We have undertaken quite extensive development work in collaboration with a filter supplier (B&K) in order to ensure the cleanliness required for such systems - the very positive long-term results are described below.
Against this background, and based on the fact that the clean lube oil from the engine was at least as suitable for use in the hydraulic system as conventional hydraulic oil, we decided to base our system on fine-filtered system lube oil. This is supplied from the normal system oil pumps, providing a higher inlet pressure to the high-pressure pumps than otherwise this being yet another benefit.
2.3 Fuel injection system
The general design of the system is shown in Fig.3. A common rail servo oil system using pressurised cool, clean lube oil as the working medium drives the fuel injection pump. Each cylinder unit is provided with a servo oil accumulator to ensure sufficiently fast delivery of servo oil in accordance with the requirements of the injection system and in order to avoid heavy pressure oscillations in the associated servo oil pipe system.

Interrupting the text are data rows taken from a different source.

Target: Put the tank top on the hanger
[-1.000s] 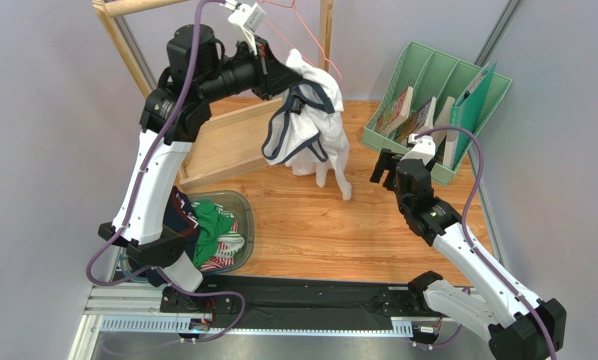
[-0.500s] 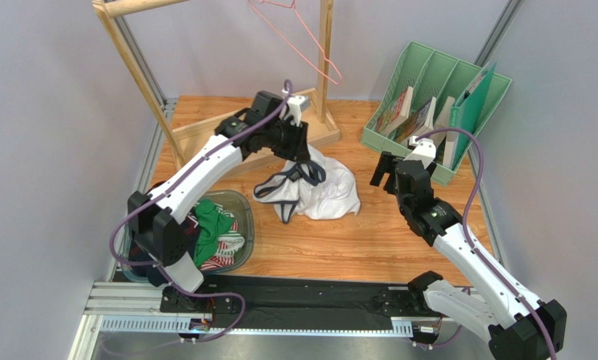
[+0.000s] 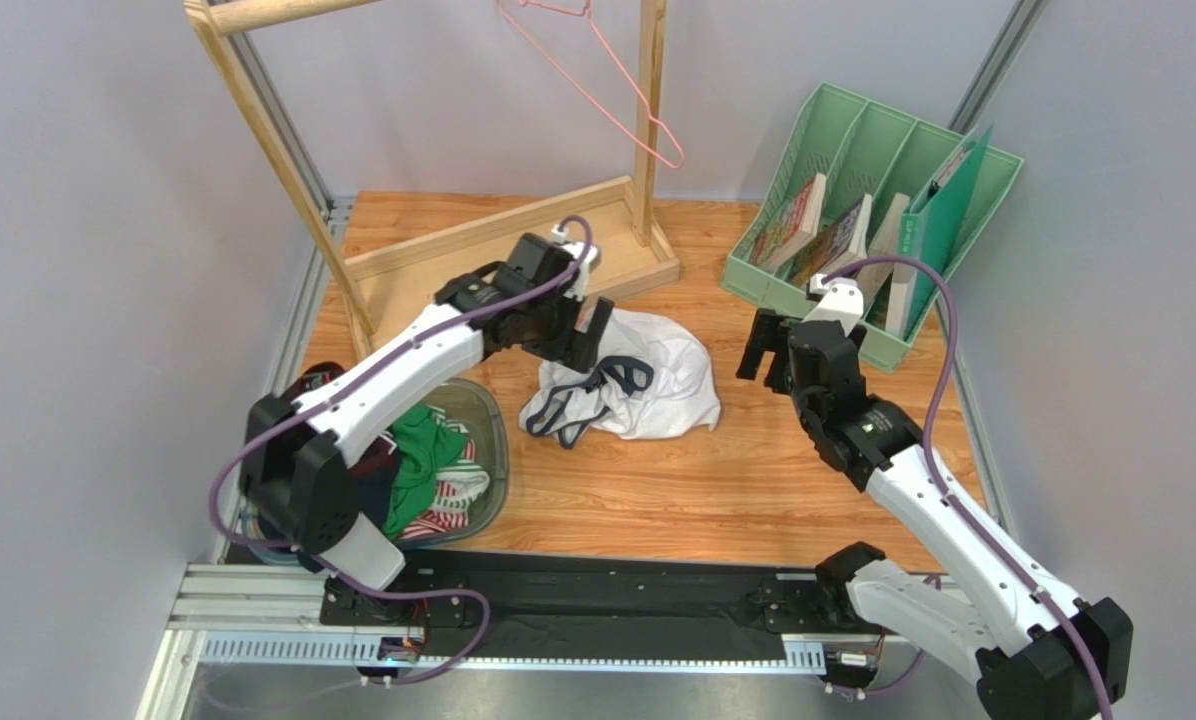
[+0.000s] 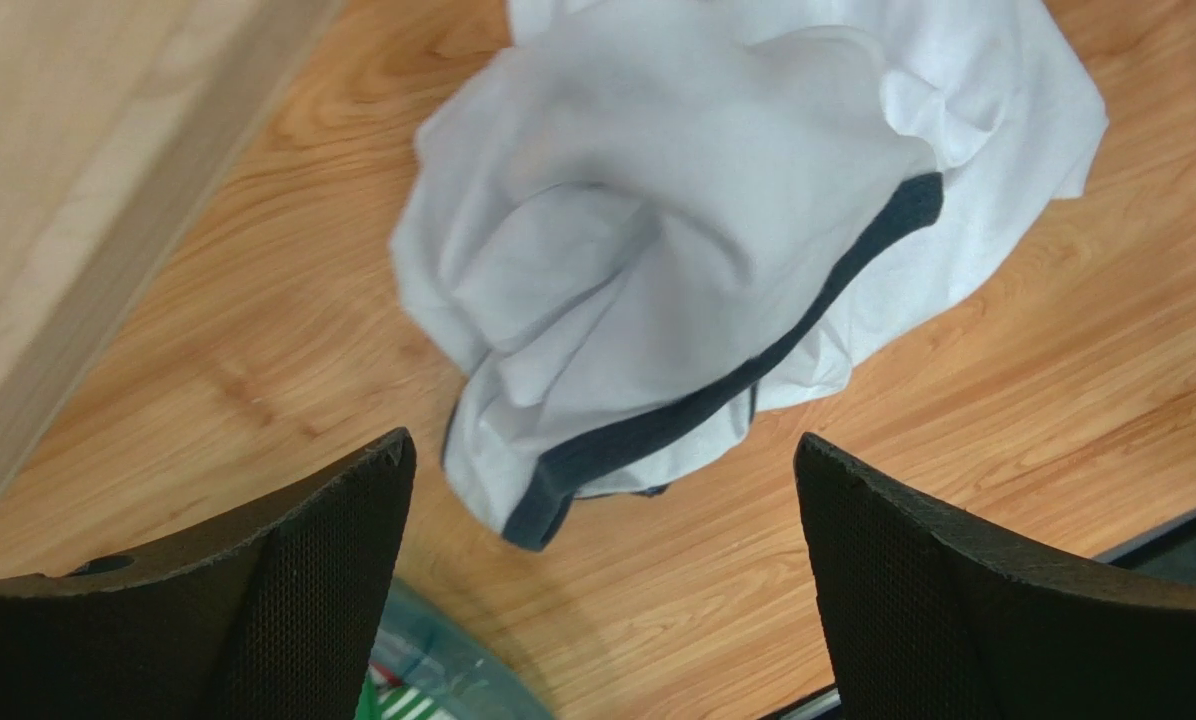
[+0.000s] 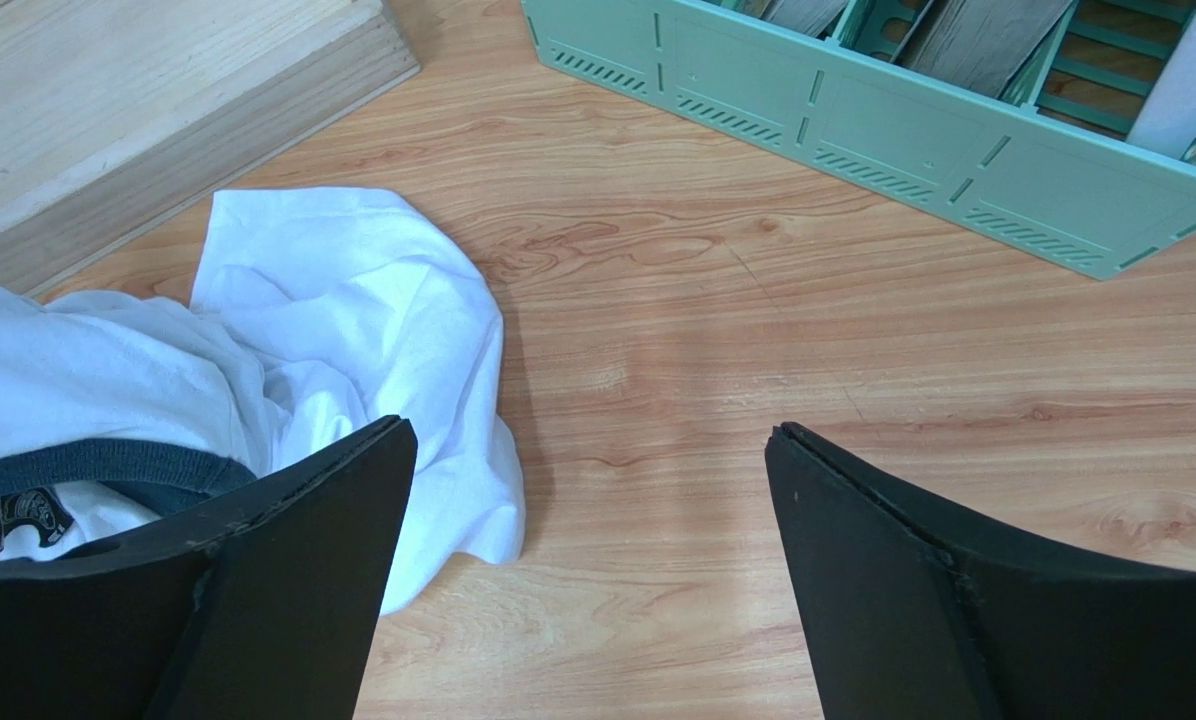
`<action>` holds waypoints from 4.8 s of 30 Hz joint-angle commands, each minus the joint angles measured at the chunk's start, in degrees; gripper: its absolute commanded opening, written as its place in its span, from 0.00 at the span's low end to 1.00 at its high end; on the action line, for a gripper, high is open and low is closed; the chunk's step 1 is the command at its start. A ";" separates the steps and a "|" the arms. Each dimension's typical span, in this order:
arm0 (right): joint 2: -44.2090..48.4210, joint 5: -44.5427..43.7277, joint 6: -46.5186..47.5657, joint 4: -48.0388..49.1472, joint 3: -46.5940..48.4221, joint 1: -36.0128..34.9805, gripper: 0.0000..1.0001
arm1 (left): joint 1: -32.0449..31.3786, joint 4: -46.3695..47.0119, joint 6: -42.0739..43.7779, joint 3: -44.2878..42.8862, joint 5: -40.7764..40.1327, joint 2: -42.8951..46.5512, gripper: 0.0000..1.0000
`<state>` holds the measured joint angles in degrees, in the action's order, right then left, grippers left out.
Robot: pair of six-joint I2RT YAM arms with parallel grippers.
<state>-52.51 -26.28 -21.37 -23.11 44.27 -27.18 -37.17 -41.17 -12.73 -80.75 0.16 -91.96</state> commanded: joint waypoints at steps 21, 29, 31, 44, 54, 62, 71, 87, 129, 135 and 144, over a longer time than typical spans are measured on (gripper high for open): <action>-11.28 20.55 20.21 -14.14 39.29 0.11 0.92 | 18.27 17.17 -5.55 27.75 11.00 32.01 0.99; -29.55 27.33 25.84 -14.16 58.02 0.20 0.92 | 18.45 16.91 -6.78 30.12 12.40 35.36 0.99; -32.46 27.86 27.07 -12.14 62.33 0.20 0.92 | 18.53 16.56 -7.31 30.74 12.40 36.50 0.99; -55.24 31.82 29.10 -6.07 85.36 3.36 0.92 | 18.53 12.87 -11.09 33.46 11.44 43.53 0.99; -63.59 39.29 29.89 -3.43 91.51 5.64 0.94 | 18.53 10.58 -12.58 34.70 9.59 46.96 0.99; -66.32 42.89 28.40 -4.13 94.42 6.26 0.86 | 18.45 9.53 -12.14 34.61 8.45 47.40 0.99; -66.58 47.55 28.05 -8.87 94.07 6.35 0.62 | 18.53 9.88 -12.14 34.87 8.01 47.05 0.99; -62.72 46.06 27.96 -5.89 93.72 4.42 0.00 | 18.53 9.00 -12.40 35.57 6.87 48.10 0.98; -28.45 33.84 26.47 -6.59 52.51 -1.12 0.00 | 16.87 15.23 -8.98 34.26 14.60 36.70 0.93; -18.27 30.95 24.36 -12.21 44.16 -1.21 0.00 | 12.13 19.71 -10.38 34.17 13.72 29.23 0.92; -7.52 29.27 19.17 -20.48 37.47 -1.30 0.00 | 7.28 23.85 -9.24 29.78 12.23 15.25 0.88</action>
<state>-63.02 4.47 1.30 -40.60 83.48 -28.23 -29.02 -21.21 -23.24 -46.92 13.15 -72.64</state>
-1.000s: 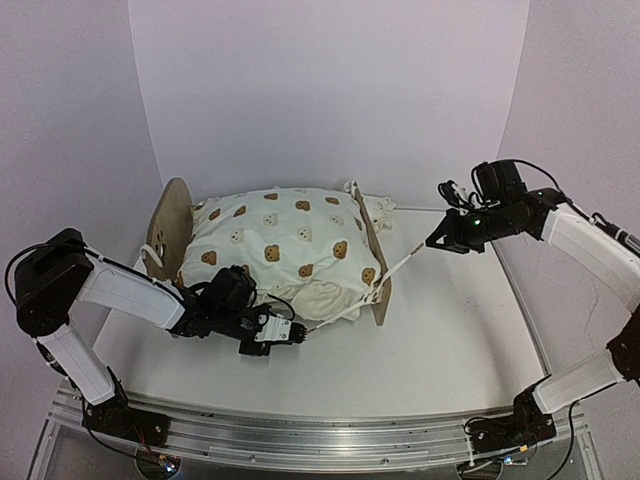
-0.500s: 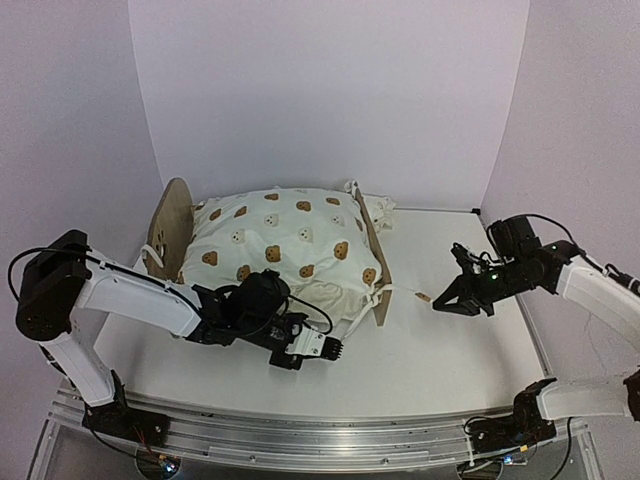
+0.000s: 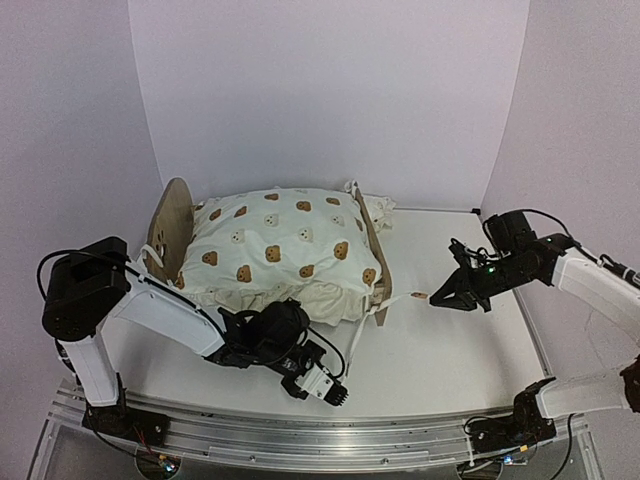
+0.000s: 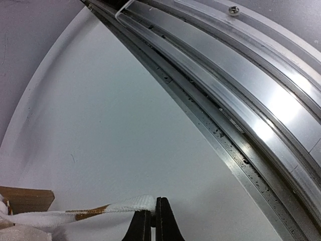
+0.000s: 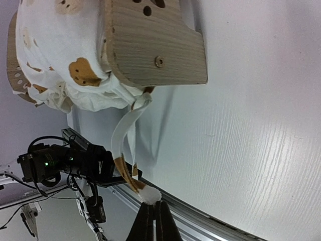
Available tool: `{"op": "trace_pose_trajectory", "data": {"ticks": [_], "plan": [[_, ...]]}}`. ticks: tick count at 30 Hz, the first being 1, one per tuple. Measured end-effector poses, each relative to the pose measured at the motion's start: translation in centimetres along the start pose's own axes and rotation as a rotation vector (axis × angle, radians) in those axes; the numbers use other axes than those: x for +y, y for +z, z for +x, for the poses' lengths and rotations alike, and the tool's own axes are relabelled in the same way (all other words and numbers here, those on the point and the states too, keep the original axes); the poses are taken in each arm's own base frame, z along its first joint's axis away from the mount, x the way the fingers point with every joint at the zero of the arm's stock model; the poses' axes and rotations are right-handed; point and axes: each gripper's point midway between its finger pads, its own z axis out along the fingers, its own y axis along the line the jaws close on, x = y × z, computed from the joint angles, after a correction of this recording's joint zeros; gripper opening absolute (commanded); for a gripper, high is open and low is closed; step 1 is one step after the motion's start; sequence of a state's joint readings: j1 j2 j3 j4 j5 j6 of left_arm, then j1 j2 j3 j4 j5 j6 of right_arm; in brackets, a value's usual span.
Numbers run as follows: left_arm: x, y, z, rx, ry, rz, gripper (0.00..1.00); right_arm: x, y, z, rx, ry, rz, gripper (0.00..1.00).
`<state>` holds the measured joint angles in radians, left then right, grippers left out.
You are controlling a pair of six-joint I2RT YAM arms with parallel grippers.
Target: Set up the pet bed
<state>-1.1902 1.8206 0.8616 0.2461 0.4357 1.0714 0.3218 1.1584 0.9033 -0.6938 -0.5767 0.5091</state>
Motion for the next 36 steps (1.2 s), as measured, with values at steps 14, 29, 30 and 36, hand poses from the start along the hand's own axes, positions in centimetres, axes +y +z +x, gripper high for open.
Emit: {"op": "trace_pose_trajectory", "data": {"ticks": [14, 29, 30, 36], "plan": [[0.4, -0.9, -1.9, -0.035, 0.055, 0.008, 0.63, -6.5, 1.7, 0.7, 0.061, 0.083, 0.214, 0.53], [15.2, -17.6, -8.5, 0.023, -0.264, -0.355, 0.82, 2.4, -0.4, -9.5, -0.154, -0.194, 0.300, 0.64], [16.0, -19.0, -6.6, 0.053, -0.331, -0.393, 0.82, 4.1, 0.0, -10.1, -0.164, -0.239, 0.286, 0.65], [17.9, -26.1, 2.9, 0.197, -0.639, -0.624, 0.83, 8.6, 2.9, -12.2, -0.174, -0.359, 0.277, 0.65]]}}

The movement of the plunger is controlled by a fast-acting proportional control valve (a so-called NC valve), developed by our co-operation partner Curtiss-Wright Drive Technology GmbH of Switzerland. The NC valve is, in turn, controlled by an electric linear motor that gets its control input from the cylinder control unit (see below).
This design concept has been chosen in order to maximise reliability and functionality after all, the fuel injection system is the heart of the engine, and its performance is crucial for fuel economy, emissions and general engine performance. An example of the flexibility of the fuel injection system will be given below.
The key components have a proven reliability record: the NC valves have been in series production for some ten years and are based on high-performance valves for such purposes as machine tools and sheet metal machines in car production applications where high reliability is crucial. The fuel injection pump features well-proven fuel injection equipment technology, and the fuel valves are of the conventional, well-proven and simple design.
As can be seen in Fig.4, the 2nd and 3rdgenerations of pump design are substantially simpler than the 1st generation design, the components are smaller and they are very easy to manufacture. The 2nd generation pump has been in operation on the 4T50MX research engine for more than 700 hours, whereas the 3rd generation is used for the service test on the 6L60MC (see below).
The major new design feature of the 3rd generation pump is its ability to operate with heavy fuel oil. The pump plunger is equipped with a modified umbrella design to prevent heavy fuel oil from entering the lube oil system. The driving piston and the injection plunger are simple and are kept in contact by the fuel pressure acting on the plunger, and the hydraulic oil pressure acting on the driving piston. The beginning and end of the plunger stroke are both controlled solely by the fast acting hydraulic valve (NC valve), which is computer controlled.
Extensive testing has fully confirmed that the fuel injection system can perform any sensible injection pattern needed for operating the diesel engine. The system can perform as a single-injection system as well as a pre-injection system with a high degree of freedom to modulate the injection in terms of injection rate, timing, duration, pressure, single/double injection, etc. In practical terms, a number of injection patterns will be stored in the computer and selected by the control system so as to operate the engine with optimal injection characteristics from dead slow to overload, as well as during astern running and crash stop. Change-over from one to another of the stored injection characteristics may be effected from one injection cycle to the next.